Question regarding buffer uploads and vkQueueWaitidle

Greetings, Vulkan beginner question:

in the Vulkan tutorial, buffer uploads are done making a cpu side staging buffer, then copy this to the gpu side buffer:

The method uses a separate command buffer from the one where the draw commands go to.

The copyBuffer method employs endSingleTimeCommands which casts a vkQueueWaitIdle.

Now my question is: Do I really need the separate command buffer and the vkQueueWaitIdle? The staging buffer is finished once it is unmapped, isn’t it? Can’t I just submit all commands to the draw command buffer assuming that vkCmdCopyBuffer is done when the first drawcall using it starts?


No, you can use a command buffer that also contains draw calls and something more fine grained than vkQueueWaitIdle for the synchronization.

No, you must correctly synchronize the vkCmdCopyBuffer and draw calls using the data in the destination buffer. The Synchronization Examples show how to do this with and without queue ownership transfer. Of course with queue ownership transfer you do need more than one command buffer because they get submitted to separate queues.

Even in a single-threaded scenario like in the example?

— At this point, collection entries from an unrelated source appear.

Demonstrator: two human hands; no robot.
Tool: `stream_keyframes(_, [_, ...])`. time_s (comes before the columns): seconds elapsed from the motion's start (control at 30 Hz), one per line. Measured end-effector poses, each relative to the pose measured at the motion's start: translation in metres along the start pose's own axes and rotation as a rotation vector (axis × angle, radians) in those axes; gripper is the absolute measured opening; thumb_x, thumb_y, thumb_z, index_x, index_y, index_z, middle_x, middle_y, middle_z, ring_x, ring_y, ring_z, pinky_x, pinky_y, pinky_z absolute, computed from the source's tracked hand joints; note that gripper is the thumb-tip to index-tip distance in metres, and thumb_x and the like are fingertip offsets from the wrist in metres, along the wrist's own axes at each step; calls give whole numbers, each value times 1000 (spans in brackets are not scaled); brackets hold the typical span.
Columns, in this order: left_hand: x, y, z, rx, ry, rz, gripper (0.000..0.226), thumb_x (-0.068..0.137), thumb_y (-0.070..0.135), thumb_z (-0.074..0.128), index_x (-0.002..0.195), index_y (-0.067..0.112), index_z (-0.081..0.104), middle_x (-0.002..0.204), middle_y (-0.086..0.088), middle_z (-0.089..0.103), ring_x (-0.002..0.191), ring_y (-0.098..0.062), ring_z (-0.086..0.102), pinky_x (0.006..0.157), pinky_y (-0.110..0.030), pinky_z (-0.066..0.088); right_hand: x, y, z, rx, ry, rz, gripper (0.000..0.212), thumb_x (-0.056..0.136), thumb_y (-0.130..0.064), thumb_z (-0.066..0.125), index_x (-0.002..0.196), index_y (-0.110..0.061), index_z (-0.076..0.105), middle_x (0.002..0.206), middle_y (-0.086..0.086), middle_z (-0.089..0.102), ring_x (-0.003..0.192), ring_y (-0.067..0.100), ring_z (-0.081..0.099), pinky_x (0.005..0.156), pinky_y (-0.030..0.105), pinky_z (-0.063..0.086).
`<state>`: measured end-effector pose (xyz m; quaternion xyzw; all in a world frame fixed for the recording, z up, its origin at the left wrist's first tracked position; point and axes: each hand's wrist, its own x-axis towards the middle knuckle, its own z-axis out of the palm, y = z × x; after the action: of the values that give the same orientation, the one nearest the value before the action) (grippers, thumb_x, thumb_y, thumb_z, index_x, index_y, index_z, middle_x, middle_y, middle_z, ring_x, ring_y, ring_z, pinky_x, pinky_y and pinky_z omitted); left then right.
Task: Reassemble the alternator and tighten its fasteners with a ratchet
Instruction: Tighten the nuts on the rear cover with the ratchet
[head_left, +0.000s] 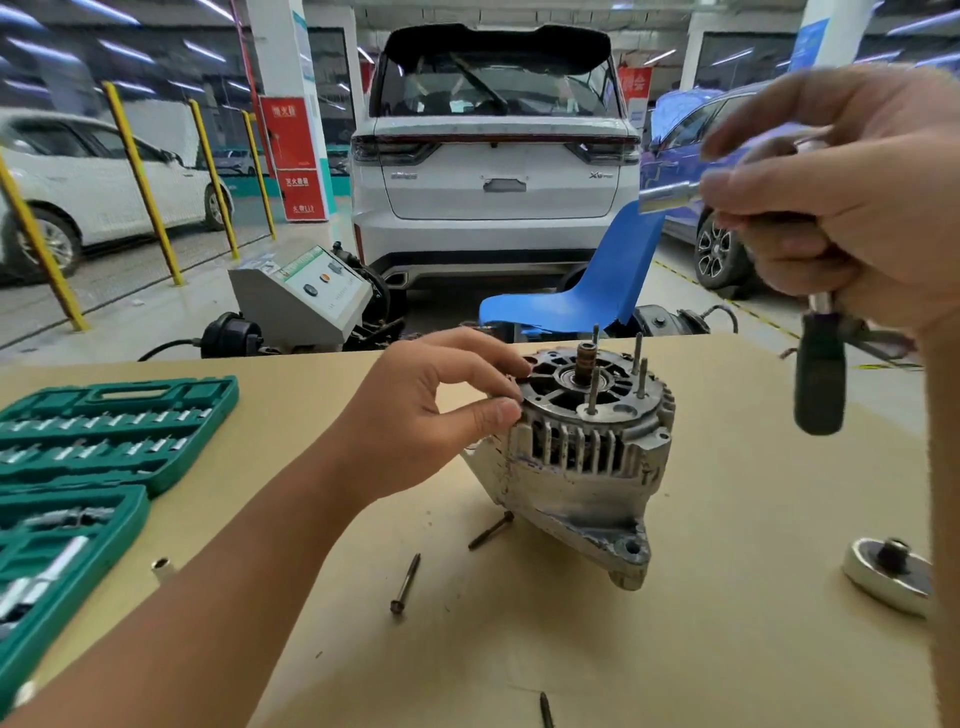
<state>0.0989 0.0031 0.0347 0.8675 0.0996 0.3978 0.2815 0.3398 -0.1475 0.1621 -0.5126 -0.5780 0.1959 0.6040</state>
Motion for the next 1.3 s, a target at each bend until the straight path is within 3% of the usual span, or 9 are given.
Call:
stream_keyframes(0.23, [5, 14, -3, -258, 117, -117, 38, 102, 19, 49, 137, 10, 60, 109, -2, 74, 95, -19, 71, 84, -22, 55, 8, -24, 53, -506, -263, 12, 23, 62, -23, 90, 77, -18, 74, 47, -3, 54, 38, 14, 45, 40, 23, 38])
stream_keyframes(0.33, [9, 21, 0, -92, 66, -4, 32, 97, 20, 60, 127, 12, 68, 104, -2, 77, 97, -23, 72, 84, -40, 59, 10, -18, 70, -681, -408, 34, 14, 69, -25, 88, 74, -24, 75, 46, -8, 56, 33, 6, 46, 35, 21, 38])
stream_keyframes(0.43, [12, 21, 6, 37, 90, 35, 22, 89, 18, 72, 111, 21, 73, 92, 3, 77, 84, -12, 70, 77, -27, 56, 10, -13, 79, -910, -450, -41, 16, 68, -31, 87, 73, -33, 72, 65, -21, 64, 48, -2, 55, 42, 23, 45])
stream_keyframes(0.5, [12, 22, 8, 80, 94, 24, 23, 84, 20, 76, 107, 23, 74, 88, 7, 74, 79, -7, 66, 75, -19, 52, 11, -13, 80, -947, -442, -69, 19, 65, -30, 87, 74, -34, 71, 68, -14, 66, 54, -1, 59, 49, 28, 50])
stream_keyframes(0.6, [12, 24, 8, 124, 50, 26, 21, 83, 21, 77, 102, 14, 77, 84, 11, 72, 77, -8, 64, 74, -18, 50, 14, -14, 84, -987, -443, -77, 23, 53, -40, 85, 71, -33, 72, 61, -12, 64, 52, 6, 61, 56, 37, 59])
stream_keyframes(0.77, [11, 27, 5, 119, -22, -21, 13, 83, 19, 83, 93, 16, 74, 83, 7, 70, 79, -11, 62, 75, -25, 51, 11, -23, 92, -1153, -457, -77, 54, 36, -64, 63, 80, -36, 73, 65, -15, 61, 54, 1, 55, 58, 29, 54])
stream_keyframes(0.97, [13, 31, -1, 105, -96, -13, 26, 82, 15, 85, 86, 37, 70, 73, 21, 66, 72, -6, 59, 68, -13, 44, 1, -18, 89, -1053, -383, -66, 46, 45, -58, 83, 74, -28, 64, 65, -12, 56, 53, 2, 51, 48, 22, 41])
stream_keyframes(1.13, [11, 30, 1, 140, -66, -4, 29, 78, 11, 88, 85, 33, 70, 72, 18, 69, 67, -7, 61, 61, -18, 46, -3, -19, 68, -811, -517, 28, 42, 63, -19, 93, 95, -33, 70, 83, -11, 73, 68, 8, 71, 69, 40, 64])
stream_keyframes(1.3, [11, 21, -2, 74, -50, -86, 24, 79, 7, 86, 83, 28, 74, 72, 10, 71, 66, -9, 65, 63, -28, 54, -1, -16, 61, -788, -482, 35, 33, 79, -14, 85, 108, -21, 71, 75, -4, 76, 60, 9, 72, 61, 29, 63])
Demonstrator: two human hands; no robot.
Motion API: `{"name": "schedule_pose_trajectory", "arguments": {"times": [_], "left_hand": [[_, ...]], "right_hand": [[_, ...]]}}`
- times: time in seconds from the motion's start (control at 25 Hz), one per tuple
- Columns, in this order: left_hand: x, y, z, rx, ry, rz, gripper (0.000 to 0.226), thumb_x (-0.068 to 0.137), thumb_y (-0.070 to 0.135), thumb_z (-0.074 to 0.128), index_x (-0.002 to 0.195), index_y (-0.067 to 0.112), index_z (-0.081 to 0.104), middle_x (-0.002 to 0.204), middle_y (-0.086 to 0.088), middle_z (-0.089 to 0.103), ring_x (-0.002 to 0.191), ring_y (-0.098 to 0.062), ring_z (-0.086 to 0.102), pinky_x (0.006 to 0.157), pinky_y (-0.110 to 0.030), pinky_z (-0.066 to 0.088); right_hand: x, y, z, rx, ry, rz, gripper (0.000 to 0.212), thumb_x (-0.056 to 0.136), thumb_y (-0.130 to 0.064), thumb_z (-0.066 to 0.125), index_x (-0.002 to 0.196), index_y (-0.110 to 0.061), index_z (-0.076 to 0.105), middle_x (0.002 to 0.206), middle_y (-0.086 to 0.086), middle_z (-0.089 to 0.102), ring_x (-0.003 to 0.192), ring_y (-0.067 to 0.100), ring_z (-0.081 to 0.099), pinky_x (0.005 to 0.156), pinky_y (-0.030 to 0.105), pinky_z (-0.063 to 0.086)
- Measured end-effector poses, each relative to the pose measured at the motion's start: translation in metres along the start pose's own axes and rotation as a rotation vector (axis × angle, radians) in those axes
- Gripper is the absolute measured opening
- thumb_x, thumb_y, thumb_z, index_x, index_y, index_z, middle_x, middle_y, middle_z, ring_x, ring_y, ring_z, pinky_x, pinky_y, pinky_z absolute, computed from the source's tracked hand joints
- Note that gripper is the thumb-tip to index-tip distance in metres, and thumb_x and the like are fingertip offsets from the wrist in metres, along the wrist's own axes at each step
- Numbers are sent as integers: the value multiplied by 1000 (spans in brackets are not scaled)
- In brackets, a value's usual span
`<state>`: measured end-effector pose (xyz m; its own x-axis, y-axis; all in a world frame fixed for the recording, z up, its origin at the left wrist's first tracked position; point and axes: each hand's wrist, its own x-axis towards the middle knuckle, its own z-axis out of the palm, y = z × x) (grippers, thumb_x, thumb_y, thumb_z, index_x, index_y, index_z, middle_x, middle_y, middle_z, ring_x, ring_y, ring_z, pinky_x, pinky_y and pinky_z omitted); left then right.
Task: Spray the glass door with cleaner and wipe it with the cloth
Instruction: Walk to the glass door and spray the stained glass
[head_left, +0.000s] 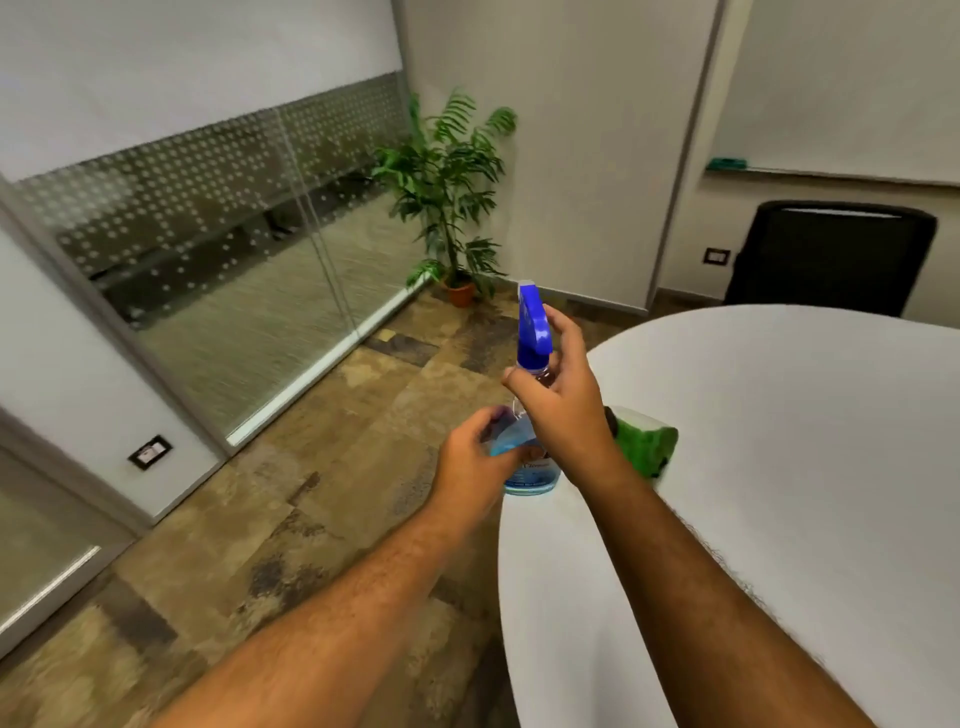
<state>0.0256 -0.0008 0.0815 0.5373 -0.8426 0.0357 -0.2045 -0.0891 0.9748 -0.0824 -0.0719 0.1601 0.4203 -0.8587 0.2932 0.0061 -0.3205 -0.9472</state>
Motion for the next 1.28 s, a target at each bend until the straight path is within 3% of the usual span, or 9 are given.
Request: {"name": "schedule_pose_trajectory", "arguments": {"times": [0.12,0.24,0.32,0.52,0.64,0.76,0.92,1.12,1.28], "left_hand": [[-13,-4,-58,-14,85,11,57,81,14,94,133,17,71,125,5,80,118,-12,76,104,-37,62],[-35,-15,-125,-25,158,17,59,81,12,93,136,15,70,125,7,80,116,-6,76,98,-27,62],[-56,-23,-175,-34,225,15,58,84,7,90,138,16,68,124,9,78,111,2,75,93,-22,62],[-132,-43,-318,-27,283,5,54,85,-5,85,129,16,64,116,10,74,98,19,70,86,-9,55],[-189,-54,-421,-28,341,-9,51,84,-6,86,131,2,67,124,-6,77,109,7,72,96,-16,58],[-243,-60,-510,-13,408,-8,49,86,-1,86,130,11,70,126,-5,77,123,-16,71,111,-33,55],[-305,-70,-599,-44,565,12,46,88,-1,84,125,21,71,126,0,79,123,-14,72,113,-36,55],[-354,-77,-693,-51,747,1,45,89,0,83,116,35,73,113,21,83,113,4,75,95,-13,57],[-359,-88,-754,-66,830,-2,42,89,-5,80,115,27,73,117,5,81,110,-1,76,102,-24,57]], "right_hand": [[-7,-27,54,22,-30,-100,52,95,-25,76,140,-39,54,97,-24,67,86,-1,66,80,17,55],[-24,-54,122,71,-98,-152,31,96,-34,76,124,-40,63,88,5,67,84,26,69,86,51,62],[-39,-69,175,87,-150,-179,21,96,-37,77,114,-32,68,78,6,64,76,27,66,82,56,60],[-107,-112,322,156,-209,-165,24,92,-47,77,94,-26,65,71,7,64,69,32,64,72,49,59],[-162,-141,415,217,-242,-140,22,92,-44,77,90,-25,65,64,-10,60,63,15,59,68,33,54],[-212,-170,497,301,-369,-92,19,95,-36,78,91,-23,65,66,-11,62,64,15,61,69,32,54],[-258,-215,581,417,-535,-10,18,97,-32,77,91,-21,64,67,-6,60,63,15,59,67,34,54],[-285,-263,673,495,-826,86,23,92,-42,79,85,-27,63,66,-5,54,62,12,51,60,23,48],[-282,-287,753,502,-1022,125,29,89,-46,77,96,-20,66,74,1,66,63,15,57,63,26,48]]}}
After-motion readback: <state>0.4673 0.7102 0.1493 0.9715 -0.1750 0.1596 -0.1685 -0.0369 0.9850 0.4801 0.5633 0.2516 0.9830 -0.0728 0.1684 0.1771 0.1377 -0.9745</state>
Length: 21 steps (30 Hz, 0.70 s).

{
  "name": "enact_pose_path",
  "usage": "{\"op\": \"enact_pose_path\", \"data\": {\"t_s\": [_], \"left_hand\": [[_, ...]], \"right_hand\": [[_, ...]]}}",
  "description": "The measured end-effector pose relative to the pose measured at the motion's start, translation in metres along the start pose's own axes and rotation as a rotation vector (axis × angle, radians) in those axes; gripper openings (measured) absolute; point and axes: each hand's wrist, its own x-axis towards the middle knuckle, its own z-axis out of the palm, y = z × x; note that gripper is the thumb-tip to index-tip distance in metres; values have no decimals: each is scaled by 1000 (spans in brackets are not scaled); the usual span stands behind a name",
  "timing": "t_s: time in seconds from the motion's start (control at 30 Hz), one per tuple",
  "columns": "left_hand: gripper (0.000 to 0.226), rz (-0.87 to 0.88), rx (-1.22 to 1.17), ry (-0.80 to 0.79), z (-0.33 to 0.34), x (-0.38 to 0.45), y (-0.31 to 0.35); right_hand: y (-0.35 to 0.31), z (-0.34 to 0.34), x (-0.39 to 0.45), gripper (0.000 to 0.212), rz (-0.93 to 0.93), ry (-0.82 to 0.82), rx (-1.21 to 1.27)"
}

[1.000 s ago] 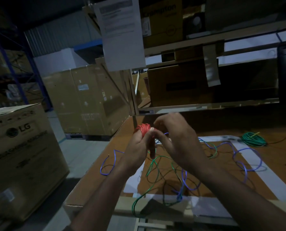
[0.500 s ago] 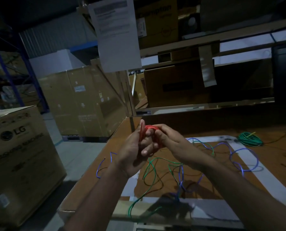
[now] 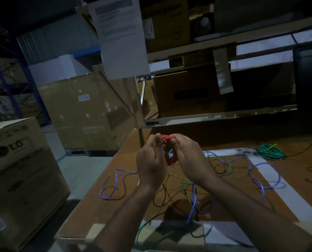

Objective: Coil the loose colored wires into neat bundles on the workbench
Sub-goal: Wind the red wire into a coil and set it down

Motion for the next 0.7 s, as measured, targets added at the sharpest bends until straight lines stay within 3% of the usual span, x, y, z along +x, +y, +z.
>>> {"op": "enact_pose_path", "data": {"t_s": [0.13, 0.23, 0.4, 0.5, 0.7], "left_hand": [[60, -1, -158, -240, 5, 10, -10], [43, -14, -155, -356, 10, 18, -19], [37, -42, -188, -282, 30, 26, -35], [48, -47, -220, -269, 43, 28, -42], [48, 105, -24, -232, 60, 32, -61]], "right_hand": [[10, -5, 11, 34, 97, 7, 8], [18, -7, 17, 39, 124, -7, -12], [30, -5, 24, 45, 166, -47, 28], [35, -5, 27, 45, 251, -34, 203], [48, -10, 31, 41, 494, -102, 582]]}}
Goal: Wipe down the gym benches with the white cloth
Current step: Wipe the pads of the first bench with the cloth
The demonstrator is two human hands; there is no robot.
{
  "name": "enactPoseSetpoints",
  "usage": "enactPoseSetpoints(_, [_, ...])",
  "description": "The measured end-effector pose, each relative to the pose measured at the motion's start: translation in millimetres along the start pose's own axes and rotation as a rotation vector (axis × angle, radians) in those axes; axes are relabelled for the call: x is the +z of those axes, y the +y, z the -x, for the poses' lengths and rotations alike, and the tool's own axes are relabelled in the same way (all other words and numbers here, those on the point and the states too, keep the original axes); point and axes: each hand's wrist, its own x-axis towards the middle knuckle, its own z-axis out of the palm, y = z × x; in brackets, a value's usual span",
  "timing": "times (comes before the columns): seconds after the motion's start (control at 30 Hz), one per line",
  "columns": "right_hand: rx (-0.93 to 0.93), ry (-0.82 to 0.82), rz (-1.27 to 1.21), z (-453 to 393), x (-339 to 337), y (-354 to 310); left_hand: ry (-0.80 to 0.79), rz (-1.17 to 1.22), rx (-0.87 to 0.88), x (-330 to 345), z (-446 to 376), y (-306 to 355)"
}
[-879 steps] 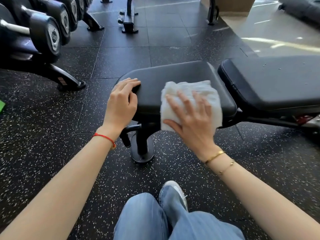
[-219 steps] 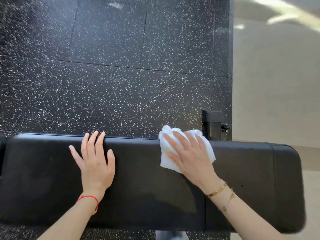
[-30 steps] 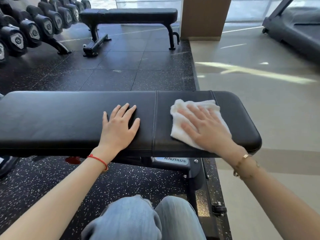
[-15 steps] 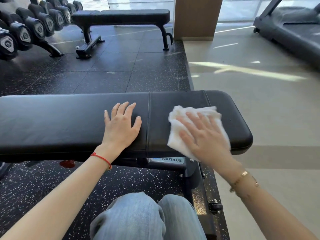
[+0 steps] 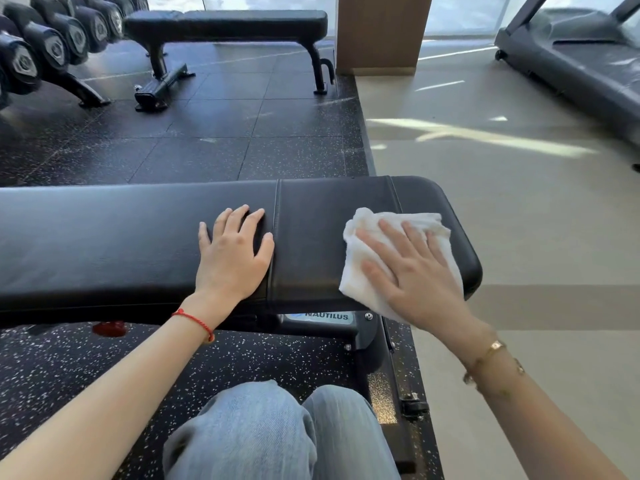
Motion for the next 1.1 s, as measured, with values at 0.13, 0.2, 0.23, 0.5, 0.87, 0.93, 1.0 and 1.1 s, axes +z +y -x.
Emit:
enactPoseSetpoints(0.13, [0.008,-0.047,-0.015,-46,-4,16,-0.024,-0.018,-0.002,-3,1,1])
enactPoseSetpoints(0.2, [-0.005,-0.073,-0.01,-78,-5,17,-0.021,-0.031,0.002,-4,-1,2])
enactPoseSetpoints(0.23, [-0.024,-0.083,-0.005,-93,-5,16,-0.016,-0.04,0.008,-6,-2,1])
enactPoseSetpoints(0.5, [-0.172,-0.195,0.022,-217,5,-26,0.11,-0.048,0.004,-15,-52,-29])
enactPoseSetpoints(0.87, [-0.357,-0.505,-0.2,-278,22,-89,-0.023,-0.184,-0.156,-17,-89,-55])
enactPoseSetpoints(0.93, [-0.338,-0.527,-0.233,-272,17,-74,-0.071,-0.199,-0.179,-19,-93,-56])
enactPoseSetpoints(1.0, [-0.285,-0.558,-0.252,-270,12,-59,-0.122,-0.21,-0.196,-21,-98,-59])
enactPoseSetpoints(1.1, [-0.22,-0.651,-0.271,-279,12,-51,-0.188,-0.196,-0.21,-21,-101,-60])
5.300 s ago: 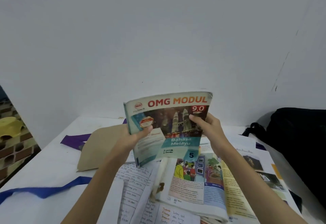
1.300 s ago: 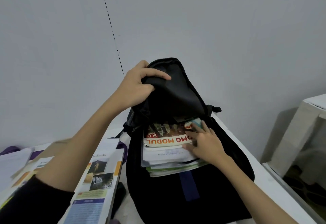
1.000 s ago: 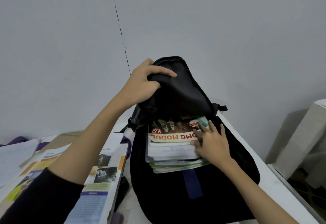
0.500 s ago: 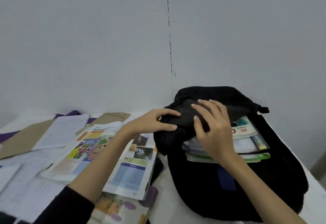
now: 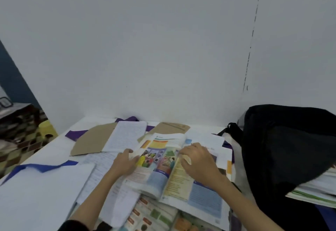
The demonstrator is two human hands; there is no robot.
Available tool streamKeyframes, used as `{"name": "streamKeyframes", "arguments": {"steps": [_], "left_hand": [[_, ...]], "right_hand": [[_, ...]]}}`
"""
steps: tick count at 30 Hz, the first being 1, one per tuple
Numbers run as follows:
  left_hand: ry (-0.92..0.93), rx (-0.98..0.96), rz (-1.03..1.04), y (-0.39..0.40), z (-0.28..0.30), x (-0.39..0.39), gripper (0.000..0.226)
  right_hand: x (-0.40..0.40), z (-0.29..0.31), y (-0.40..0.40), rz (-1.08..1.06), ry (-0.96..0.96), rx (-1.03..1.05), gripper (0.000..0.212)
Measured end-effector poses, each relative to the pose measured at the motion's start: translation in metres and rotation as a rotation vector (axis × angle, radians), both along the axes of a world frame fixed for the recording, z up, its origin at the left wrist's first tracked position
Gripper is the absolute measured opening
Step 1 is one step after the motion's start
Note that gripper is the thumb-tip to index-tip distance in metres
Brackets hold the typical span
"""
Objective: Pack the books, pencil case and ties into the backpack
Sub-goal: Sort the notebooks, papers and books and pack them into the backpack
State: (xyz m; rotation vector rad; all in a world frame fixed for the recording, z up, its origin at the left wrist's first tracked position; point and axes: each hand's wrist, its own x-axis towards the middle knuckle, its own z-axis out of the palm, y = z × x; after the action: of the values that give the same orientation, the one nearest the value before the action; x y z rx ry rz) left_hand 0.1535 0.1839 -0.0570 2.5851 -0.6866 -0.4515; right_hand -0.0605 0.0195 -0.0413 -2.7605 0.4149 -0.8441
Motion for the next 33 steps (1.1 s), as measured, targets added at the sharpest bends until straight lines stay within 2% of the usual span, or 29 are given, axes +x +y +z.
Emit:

I assumed that the only reason why they they sync at this point is because the staging buffer is on the stack so they have to upload it before return.

Yes. The GPU executes independently of the CPU. So you always have at least 2 threads. Plus, with specific exceptions, any set of GPU commands that uses data written by some previous commands requires synchronization between them on the GPU.

But Vulkan still guarantees that commands are completed in the correct order if they are submitted to the same command buffer within the same queue, right? Is Vulkan allowed to start with a vkCmdDraw before a preceding vkCmdCopyBuffer is complete?

No. Synchronization between commands is the application’s responsibility (again, with a few specific exceptions). That’s why there is an entire chapter on how synchronization works in the standard.

If there is no correct synchronization between those operations, yes.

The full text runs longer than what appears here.